BRIEF:
Go through the listing and return every line with "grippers" in it.

SUPPLIED MATERIAL:

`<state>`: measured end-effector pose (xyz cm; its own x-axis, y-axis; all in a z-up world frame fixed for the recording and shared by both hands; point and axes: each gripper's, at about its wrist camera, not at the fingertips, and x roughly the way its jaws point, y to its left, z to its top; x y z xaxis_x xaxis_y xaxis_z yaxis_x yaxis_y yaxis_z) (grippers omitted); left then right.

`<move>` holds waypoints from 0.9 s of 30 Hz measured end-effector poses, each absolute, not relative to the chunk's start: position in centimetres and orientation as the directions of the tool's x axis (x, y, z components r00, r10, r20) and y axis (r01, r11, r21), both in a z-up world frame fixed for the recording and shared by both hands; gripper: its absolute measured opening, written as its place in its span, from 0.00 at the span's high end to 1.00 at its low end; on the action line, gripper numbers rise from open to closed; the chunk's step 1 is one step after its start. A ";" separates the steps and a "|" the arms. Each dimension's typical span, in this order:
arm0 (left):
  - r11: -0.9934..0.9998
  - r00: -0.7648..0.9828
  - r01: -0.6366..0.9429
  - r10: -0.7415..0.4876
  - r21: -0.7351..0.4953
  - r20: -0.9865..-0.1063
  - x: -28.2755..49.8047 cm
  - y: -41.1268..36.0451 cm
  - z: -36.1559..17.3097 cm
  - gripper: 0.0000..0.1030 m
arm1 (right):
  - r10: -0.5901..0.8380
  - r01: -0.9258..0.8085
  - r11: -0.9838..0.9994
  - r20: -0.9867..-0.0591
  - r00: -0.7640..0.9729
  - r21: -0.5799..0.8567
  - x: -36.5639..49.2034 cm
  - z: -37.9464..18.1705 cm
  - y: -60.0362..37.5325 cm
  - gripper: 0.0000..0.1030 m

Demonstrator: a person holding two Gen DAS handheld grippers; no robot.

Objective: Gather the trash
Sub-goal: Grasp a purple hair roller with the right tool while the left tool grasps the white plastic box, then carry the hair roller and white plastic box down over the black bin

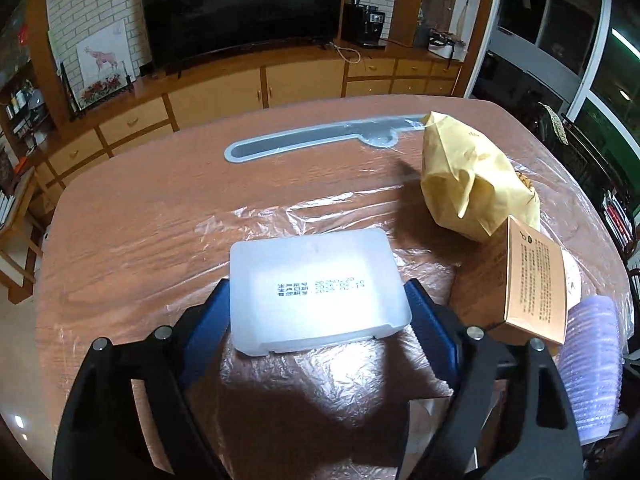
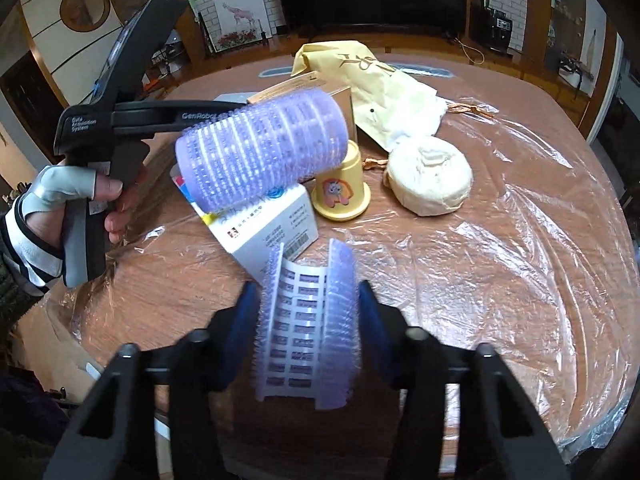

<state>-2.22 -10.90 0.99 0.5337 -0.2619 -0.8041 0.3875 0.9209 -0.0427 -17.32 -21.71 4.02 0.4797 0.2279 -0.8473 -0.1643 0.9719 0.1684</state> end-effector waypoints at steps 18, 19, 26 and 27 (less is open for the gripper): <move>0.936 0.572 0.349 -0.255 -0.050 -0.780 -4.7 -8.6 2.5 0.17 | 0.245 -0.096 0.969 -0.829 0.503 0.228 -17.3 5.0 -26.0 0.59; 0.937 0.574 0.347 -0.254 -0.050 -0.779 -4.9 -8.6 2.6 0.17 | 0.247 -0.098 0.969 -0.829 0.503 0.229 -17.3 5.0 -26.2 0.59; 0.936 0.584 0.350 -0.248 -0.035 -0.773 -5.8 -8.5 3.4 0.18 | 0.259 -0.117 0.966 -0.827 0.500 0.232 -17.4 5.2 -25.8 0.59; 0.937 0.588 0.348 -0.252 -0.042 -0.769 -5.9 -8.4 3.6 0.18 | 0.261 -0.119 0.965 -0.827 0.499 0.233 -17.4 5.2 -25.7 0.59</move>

PROBLEM SOLUTION:
`<state>`: measured end-effector pose (xyz cm; its own x-axis, y-axis; all in a z-up world frame fixed for the recording and shared by both hands; point and axes: each gripper's, at about its wrist camera, not at the fingertips, and x roughly the way its jaws point, y to its left, z to its top; x y z xaxis_x xaxis_y xaxis_z yaxis_x yaxis_y yaxis_z) (grippers omitted); left then right.
Demonstrator: a person holding two Gen DAS handheld grippers; no robot.

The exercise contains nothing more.